María Teresa Domínguez, presidenta del Foro Nuclear

«El accidente de la central nuclear de Ascó se debió a un error humano»

La fuga radioactiva ocurrió en abril de 2008

En un principio, el problema fue tan pequeño que era "absolutamente difícil detectarlo"

La fuga de partículas radioactivas de la central nuclear de Ascó I (Tarragona), que supuso la imposición de una sanción de 15,4 millones de euros por parte del Ministerio de Industria, Turismo y Comercio, se debió a un «error humano» y, en ningún caso, se produjo una ocultación de información de los titulares de la planta, asegura la presidenta del Foro de la Industria Nuclear Española, María Teresa Domínguez.

ADMITEN EL ERROR

Fernández aseguró que la fuga fue «mínima», si bien se mostró de acuerdo con que la decisión se adapta a la legislación vigente, puesto que en una nuclear las emisiones no controladas al exterior deben ser cero y eso es una «regla estricta».

UN INCIDENTE NUCLEAR

La presidenta precisó que la fuga de Ascó no fue «ni siquiera un accidente», sino un «incidente», y que aunque «quizás sí hubo una minusvaloración de lo que había pasado» en un principio, el problema fue tan pequeño que era «absolutamente difícil detectarlo».
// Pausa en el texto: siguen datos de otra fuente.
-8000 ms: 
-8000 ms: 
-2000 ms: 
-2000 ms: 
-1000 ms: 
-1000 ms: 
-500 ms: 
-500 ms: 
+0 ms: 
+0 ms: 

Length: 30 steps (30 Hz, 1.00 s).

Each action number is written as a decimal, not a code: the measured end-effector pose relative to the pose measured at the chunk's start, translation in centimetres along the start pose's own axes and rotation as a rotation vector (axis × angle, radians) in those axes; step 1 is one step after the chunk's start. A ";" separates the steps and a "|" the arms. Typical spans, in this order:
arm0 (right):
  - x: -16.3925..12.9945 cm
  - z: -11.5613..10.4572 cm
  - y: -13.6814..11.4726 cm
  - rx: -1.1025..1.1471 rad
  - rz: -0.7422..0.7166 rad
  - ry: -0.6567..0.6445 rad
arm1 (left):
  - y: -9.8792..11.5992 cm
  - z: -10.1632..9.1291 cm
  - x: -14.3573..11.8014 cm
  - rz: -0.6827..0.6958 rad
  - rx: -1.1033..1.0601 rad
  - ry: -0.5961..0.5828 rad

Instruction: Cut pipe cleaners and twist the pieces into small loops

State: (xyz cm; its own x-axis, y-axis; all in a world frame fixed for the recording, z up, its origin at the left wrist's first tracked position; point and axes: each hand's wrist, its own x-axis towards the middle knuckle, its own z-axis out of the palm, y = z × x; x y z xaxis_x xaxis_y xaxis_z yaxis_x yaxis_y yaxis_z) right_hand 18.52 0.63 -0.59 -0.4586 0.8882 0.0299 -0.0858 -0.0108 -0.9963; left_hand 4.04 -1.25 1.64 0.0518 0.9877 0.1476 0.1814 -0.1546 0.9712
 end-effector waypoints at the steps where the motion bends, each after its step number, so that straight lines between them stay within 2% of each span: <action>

Dicho error humano se produjo por la dificultad de interpretar lo sucedido y por no valorar la posibilidad de que se hubiera producido una fuga de este tipo, según Fernández, y si bien dicho fallo «no se puede permitir», precisó que la seguridad nuclear no debería estar basada en el «castigo», porque un suceso como el ocurrido en Tarragona «consolida la seguridad de los reactores».

El presidente de la Comisión de Comunicación de la Sociedad Nuclear Española (SNE), Eugeni Vives, señaló por su parte que en la fuga de Ascó «no hubo ninguna persona afectada», e insistió en la imposibilidad de ocultar información porque, entre otros aspectos, las centrales cuentan con dos inspectores residentes que supervisan continuamente su actividad.

«Cuando se encontró material radioactivo se investigó de dónde procedía», precisó Vives sobre el descubrimiento de unas partículas que se detectaron a raíz de una de las revisiones «normales» que se realizan periódicamente.

LA SANCIÓN MÁS ALTA JAMÁS IMPUESTA

La multa a la central nuclear de Ascó I, propiedad de Endesa, se justificó por la comisión de cuatro infracciones graves en relación a la notificación de la fuga de partículas en abril de 2008, y la cifra supone la sanción más alta jamás impuesta a una central española, si bien el Gobierno rebajó en 7,5 millones la propuesta de sanción elevada por el Consejo de Seguridad Nuclear (CSN), que en un primer momento ascendía a 22,5 millones de euros.

Una de las infracciones se fundamentó en que, si bien la fuga se produjo en marzo, no se comunicó hasta el mes siguiente, además de por no haber proporcionado información «pronta y veraz» sobre dicha fuga al personal de inspección residente.

El reactor de Ascó I, de 1.032 megavatios de potencia, produce al año más de 760.000 megavatios por hora y es el cuarto de mayor potencia instalado en España. Inaugurado en 1983, su actual permiso de explotación vencerá en octubre de 2011.

En declaraciones a Europa Press, Vives consideró que la multa impuesta todavía no es «definitiva», puesto que está recurrida, y recordó que como consecuencia del incidente la planta tomó la medida de relevar a dos altos cargos directivos.